This article may contain URLs that were valid when originally published, but now link to sites or pages that no longer exist. To maintain the flow of the article, we've left these URLs in the text, but disabled the links.

MIND

 

C++ Q&A
Transactional Programming

Jason Masterman

 

T

he declarative programming model provided by COM+ and Microsoft® Transaction Services (MTS) makes it easier for programmers to build transactional applications. Since these technologies were introduced, however, many developers have taken the plunge before really understanding how to build an efficient transactional system properly. As a result, many have become discouraged after building applications that run sluggishly under MTS. It's not because MTS and COM+ are poorly designed. Rather, many people do not seem to want to design for the transaction. Instead, they would rather stick to what they're comfortable with and continue designing objects around the problem domain instead of around the transaction.
      In this column I will take a look at several key elements of designing and optimizing transactions. I will explain how to design your objects for the transaction, when to use Distributed Transaction Coordinator (DTC) transactions, and when to avoid the cost of them. Then I will look at how to mix your existing transactional stored procedures with MTS and COM+components and clarify what happens when a transactional stored procedure is called from a transactional MTS and COM+ component. Next I'll explore how MTS and COM+ set the isolation level of a transactional component and how you can change it from within a stored procedure. Finally, I will look at how to handle ActiveX® Data Objects (ADO) errors properly since ADO dramatically differs from ODBC in this area. I'm going to assume you are already familiar with the basics of COM, MTS, Visual Basic®, and Microsoft SQL Server.
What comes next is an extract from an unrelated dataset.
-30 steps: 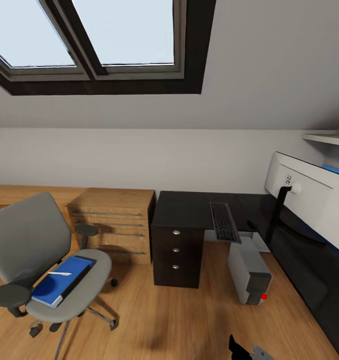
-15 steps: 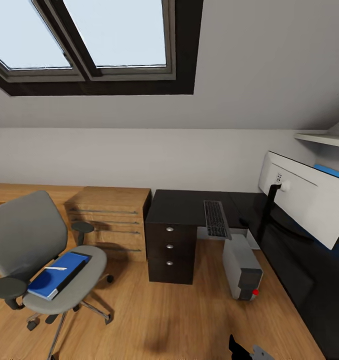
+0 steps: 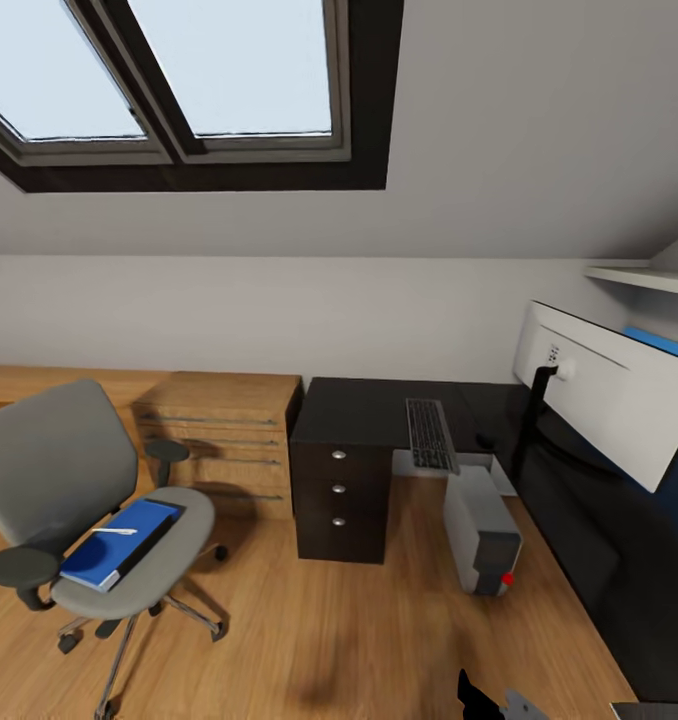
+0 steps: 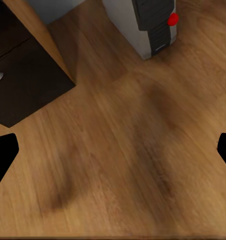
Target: In the bedroom, organize the workspace by keeping the computer under the desk, ensuring the monitor is on the desk, placing the keyboard on the desk next to the monitor, placing the mouse on the desk next to the keyboard, moving the folder from the swivel chair onto the desk next to the mouse, stacking the notebook on top of the folder with the pen on top of the notebook, and positioning the swivel chair next to the desk.
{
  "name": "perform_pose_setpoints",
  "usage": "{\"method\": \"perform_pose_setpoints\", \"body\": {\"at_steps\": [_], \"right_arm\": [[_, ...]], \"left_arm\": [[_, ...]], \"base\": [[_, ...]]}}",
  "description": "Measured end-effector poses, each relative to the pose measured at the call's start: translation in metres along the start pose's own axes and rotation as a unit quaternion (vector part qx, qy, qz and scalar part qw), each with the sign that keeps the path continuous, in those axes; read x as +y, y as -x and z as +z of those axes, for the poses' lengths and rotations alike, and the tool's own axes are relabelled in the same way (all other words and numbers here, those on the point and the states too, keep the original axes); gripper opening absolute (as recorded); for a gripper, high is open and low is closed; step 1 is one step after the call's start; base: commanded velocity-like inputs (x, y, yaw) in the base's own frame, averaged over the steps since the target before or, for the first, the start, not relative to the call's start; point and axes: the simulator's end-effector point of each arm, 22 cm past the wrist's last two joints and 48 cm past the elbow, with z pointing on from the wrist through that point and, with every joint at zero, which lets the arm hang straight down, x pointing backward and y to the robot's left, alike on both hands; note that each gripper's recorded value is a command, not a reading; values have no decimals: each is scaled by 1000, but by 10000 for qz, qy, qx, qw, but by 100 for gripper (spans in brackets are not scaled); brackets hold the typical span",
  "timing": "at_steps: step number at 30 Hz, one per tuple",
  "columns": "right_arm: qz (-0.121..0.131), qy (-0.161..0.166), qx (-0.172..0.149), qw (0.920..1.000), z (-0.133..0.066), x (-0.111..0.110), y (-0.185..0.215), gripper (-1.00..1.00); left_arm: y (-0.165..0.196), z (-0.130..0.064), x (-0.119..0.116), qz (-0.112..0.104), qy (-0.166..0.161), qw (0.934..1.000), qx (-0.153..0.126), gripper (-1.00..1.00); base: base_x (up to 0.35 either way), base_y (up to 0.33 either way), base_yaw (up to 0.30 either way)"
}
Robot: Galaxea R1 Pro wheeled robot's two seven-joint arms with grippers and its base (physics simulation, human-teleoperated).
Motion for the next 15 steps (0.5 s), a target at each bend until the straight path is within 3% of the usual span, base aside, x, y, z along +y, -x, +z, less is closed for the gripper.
{"method": "perform_pose_setpoints", "body": {"at_steps": [15], "right_arm": [[-2, 14, -1, 10000, 0, 1, 0, 100]], "left_arm": [[0, 0, 0, -1, -1, 10000, 0, 100]], "base": [[-264, -60, 0]]}}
Designing Objects for the Problem Domain

      Take a look at Figure 1. The flow of execution in this diagram operates as described in the following steps:

  1. The client calls to the MTS and COM+ component to place an order.
    • The Root object is marked as transactional and calls secondary business layer objects Customer, Product, and Order, which are also transactional.
      • The Root object calls the Customer object to verify whether the customer exists and to see if they have enough funds in their account to purchase the desired products. Once verified, the customer's account balance is debited.
        • The Root object calls the Product object to decrement inventory for each product ordered. A validation check is first performed to see if there is enough inventory on hand.
          • The Root object calls the Order object to create the order record in the orders table.
            • All secondary objects call through the DataAccess object layer, which in turn uses ADO to communicate with the SQL database.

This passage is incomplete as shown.